* **Entries shown**:
──────────

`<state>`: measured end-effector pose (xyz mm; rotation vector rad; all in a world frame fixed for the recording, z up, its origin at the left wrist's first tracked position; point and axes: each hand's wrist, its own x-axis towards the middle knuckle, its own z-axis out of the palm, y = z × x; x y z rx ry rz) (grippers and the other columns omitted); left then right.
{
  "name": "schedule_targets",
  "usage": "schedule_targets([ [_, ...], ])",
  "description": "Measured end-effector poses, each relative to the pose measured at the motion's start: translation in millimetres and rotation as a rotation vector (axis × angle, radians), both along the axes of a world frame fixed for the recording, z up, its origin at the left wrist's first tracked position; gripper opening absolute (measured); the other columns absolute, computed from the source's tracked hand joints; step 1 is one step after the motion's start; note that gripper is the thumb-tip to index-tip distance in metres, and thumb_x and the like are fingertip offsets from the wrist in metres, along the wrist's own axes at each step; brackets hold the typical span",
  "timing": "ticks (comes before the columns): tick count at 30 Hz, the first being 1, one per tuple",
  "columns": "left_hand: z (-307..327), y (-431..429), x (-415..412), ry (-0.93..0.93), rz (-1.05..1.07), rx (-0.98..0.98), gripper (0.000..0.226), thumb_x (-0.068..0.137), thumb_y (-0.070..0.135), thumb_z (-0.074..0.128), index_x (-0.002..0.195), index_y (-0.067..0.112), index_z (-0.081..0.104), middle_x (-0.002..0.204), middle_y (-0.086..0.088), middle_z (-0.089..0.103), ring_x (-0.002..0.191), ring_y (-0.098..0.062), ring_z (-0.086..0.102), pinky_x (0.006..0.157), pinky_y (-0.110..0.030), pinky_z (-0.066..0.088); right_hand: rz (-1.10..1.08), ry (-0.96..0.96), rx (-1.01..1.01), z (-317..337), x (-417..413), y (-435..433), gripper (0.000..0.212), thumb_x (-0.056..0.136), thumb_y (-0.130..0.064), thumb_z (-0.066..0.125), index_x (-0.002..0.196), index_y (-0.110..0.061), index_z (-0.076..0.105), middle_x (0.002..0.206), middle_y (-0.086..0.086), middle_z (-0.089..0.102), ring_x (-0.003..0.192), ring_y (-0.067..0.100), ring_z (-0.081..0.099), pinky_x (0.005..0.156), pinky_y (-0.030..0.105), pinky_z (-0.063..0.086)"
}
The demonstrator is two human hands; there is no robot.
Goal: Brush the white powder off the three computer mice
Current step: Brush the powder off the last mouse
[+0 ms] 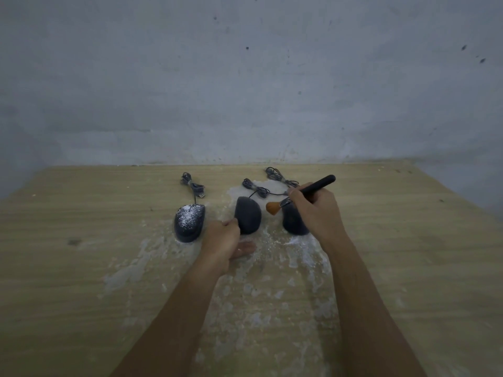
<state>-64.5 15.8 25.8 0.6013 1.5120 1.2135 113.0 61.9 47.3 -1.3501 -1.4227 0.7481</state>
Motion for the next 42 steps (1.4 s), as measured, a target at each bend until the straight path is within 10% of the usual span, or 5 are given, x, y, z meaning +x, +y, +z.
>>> schedule_targets([
  [12, -2, -8, -15, 0.417, -0.175, 0.022, 0.024, 0.095, 0.014, 0.040, 0.085, 0.022, 0.060, 0.085, -0.001, 0.072, 0.046, -0.009, 0.068, 0.041, -0.020, 0.046, 0.020, -0.025, 0.007, -8, -5, 2, 0.020, 0.095, -0.034, 0.067, 0.082, -0.018, 0.068, 0.069, 0.008, 0.067, 0.058, 0.008, 0.060, 0.052, 0.018, 0.045],
  [25, -7, -29, -39, 0.489, -0.066, 0.203, 0.019, 0.099, 0.020, 0.052, 0.094, 0.024, 0.070, 0.087, 0.009, 0.073, 0.046, -0.002, 0.063, 0.040, -0.016, 0.043, 0.049, 0.053, 0.042, -11, -36, -13, 0.015, 0.097, -0.036, 0.066, 0.094, -0.023, 0.073, 0.078, -0.003, 0.073, 0.064, 0.005, 0.063, 0.054, 0.015, 0.044],
  [35, -5, -49, -97, 0.864, 0.227, 0.320, 0.017, 0.091, 0.026, 0.066, 0.103, 0.015, 0.069, 0.096, 0.000, 0.070, 0.086, -0.021, 0.066, 0.076, -0.033, 0.052, 0.124, 0.230, 0.106, -16, -121, -42, 0.016, 0.096, -0.025, 0.067, 0.084, -0.035, 0.068, 0.075, -0.007, 0.073, 0.063, 0.000, 0.064, 0.052, 0.015, 0.049],
  [42, -14, -35, -99, 0.966, 0.037, 0.096, 0.087, 0.078, 0.054, 0.074, 0.140, 0.002, 0.041, 0.134, -0.016, 0.050, 0.125, -0.032, 0.049, 0.102, -0.041, 0.043, 0.033, 0.193, 0.043, -20, -136, -43, 0.020, 0.097, -0.030, 0.065, 0.077, -0.031, 0.066, 0.073, -0.001, 0.073, 0.054, 0.002, 0.061, 0.051, 0.026, 0.049],
])
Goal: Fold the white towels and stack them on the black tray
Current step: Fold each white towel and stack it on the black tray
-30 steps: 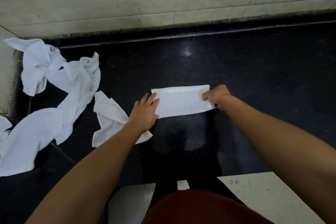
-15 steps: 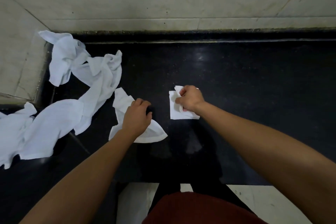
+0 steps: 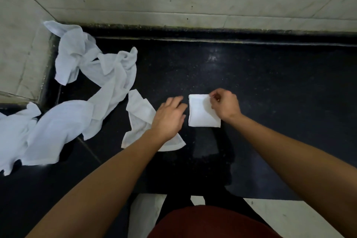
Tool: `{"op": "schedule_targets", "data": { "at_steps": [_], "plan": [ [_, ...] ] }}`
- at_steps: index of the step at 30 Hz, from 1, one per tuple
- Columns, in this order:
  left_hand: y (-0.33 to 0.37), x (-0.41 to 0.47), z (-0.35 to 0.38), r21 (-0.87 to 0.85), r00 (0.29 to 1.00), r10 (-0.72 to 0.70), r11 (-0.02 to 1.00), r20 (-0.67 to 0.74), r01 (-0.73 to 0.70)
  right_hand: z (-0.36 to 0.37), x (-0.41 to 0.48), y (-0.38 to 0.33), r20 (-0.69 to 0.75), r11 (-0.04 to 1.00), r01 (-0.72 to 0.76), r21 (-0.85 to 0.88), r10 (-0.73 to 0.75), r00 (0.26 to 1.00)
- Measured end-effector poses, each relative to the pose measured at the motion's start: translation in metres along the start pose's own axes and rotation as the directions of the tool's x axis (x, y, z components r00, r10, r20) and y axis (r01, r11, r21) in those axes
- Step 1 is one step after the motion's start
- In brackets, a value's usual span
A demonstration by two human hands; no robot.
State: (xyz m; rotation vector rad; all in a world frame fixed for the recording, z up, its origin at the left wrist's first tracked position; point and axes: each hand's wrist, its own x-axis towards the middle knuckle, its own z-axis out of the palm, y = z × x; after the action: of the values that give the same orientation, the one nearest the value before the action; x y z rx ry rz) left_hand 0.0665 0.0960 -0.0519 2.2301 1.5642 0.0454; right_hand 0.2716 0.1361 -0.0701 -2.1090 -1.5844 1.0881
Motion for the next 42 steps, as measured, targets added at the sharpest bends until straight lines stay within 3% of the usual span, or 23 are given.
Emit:
{"op": "schedule_targets", "data": {
  "at_steps": [3, 5, 7, 10, 13, 16, 22, 27, 31, 35, 38, 42],
  "plan": [
    [0.018, 0.019, 0.011, 0.133, 0.983, 0.063, 0.987, 0.171, -0.086, 0.001, 0.006, 0.006, 0.095, 0.981, -0.092, 0.170, 0.077, 0.992],
    [0.018, 0.027, 0.017, 0.194, 0.962, 0.014, 0.979, 0.271, -0.069, 0.000, 0.012, 0.008, 0.130, 0.905, -0.250, 0.344, 0.218, 0.967],
    [0.014, 0.029, 0.022, 0.210, 0.947, -0.025, 0.977, 0.321, -0.046, -0.006, 0.014, 0.016, 0.083, 0.875, -0.280, 0.395, 0.270, 0.959],
    [0.011, 0.028, 0.025, 0.189, 0.945, -0.028, 0.981, 0.327, -0.037, -0.013, -0.002, 0.026, -0.031, 1.000, 0.016, 0.022, -0.016, 0.999],
    [0.011, 0.030, 0.024, 0.176, 0.945, -0.027, 0.984, 0.327, -0.033, -0.003, -0.031, 0.035, 0.164, 0.905, 0.364, -0.221, -0.334, 0.928],
    [0.012, 0.033, 0.022, 0.188, 0.942, -0.038, 0.982, 0.334, -0.028, 0.001, -0.048, 0.057, 0.287, 0.847, 0.452, -0.278, -0.376, 0.881],
    [0.016, 0.033, 0.021, 0.207, 0.940, -0.052, 0.978, 0.338, -0.020, -0.018, -0.049, 0.069, 0.360, 0.873, 0.357, -0.333, -0.232, 0.904],
    [0.017, 0.033, 0.022, 0.214, 0.944, -0.062, 0.977, 0.324, -0.009, -0.021, -0.028, 0.038, 0.044, 0.981, -0.031, -0.193, 0.040, 0.998],
    [0.018, 0.031, 0.022, 0.220, 0.945, -0.074, 0.975, 0.317, 0.002, -0.006, -0.021, 0.020, 0.100, 0.937, -0.174, -0.303, 0.213, 0.972],
    [0.018, 0.027, 0.019, 0.198, 0.950, -0.051, 0.980, 0.309, -0.012, -0.002, -0.025, 0.027, 0.167, 0.922, -0.384, 0.046, 0.372, 0.913],
    [0.021, 0.024, 0.012, 0.111, 0.960, -0.050, 0.994, 0.275, 0.020, -0.009, -0.036, 0.030, 0.183, 0.876, -0.387, 0.288, 0.347, 0.920],
    [0.020, 0.024, -0.005, -0.086, 0.978, -0.062, 0.993, 0.201, 0.081, -0.033, -0.057, 0.029, 0.117, 0.923, -0.221, 0.315, 0.194, 0.974]
  ]
}}
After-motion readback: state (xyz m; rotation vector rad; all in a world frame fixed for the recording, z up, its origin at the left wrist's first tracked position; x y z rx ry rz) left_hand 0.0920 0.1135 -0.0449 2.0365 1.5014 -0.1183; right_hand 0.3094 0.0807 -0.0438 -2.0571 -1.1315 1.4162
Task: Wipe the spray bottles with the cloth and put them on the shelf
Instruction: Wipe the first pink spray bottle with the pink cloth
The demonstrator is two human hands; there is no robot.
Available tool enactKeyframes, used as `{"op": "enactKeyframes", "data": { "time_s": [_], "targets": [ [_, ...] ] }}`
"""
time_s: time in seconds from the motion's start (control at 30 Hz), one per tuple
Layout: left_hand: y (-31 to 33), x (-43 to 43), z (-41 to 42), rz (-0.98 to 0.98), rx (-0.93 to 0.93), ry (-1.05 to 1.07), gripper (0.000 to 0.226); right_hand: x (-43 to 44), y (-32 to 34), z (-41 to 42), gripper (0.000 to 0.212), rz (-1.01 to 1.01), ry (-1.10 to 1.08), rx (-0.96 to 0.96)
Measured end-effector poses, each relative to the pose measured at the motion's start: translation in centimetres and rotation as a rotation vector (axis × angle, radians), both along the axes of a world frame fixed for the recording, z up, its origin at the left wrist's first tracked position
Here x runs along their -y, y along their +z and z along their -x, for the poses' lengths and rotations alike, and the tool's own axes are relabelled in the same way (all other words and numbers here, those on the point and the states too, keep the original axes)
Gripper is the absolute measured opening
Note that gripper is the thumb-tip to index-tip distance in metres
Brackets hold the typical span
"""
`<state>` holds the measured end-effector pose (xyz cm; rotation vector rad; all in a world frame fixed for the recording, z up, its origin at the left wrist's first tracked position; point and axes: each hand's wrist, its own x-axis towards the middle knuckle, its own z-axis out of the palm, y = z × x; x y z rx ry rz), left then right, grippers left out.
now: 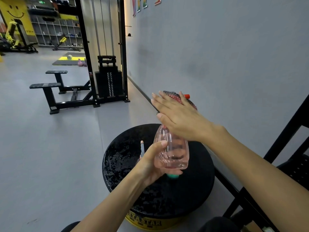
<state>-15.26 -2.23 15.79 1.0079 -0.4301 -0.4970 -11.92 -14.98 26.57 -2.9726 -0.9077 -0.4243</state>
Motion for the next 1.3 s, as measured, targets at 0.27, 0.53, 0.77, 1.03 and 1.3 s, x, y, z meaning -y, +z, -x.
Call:
{"op": "enactKeyframes", "data": {
  "time_s": [0.27, 0.53, 0.77, 1.03, 1.3],
  "targets": [
    [-0.3, 0.5, 0.3, -0.039, 0.014, -0.005, 0.074, 0.4, 0.3, -1.7, 0.055, 0.018, -0.114, 0.018],
    [-0.3, 0.7, 0.3, -0.02, 0.014, 0.013, 0.068, 0.4, -0.2, -0.4, 0.055, 0.048, -0.042, 0.015],
    [-0.5, 0.6, 0.4, -0.02, 0.004, 0.017, 0.073, 0.9, 0.0, -1.9, 0.057, -0.032, -0.164, 0.047],
    [-0.5, 0.1, 0.4, -0.019, 0.02, 0.005, 0.067, 1.0, -0.8, -0.6, 0.055, -0.036, -0.091, 0.051],
    [-0.8, 0.5, 0.8, -0.024, 0.006, -0.003, 0.074, 1.9, -0.3, -1.5, 0.057, -0.073, -0.215, 0.081]
  ]
}}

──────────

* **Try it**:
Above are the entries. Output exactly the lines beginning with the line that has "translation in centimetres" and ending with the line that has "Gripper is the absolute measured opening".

* **Solution to this task**:
Measured end-effector poses, each relative to the pose measured at the motion's start: translation in centimetres and rotation as a rotation vector (axis × angle, radians), both along the axes of a world frame fixed for the recording, z up, its origin at the left wrist's first tracked position
Here x runs along their -y, y along their +z and z along their -x, for the poses' lengths and rotations alike, and the tool's own axes are relabelled in the same way (all other words and numbers here, those on the point and the states too, keep the original axes)
Gripper is the absolute measured opening

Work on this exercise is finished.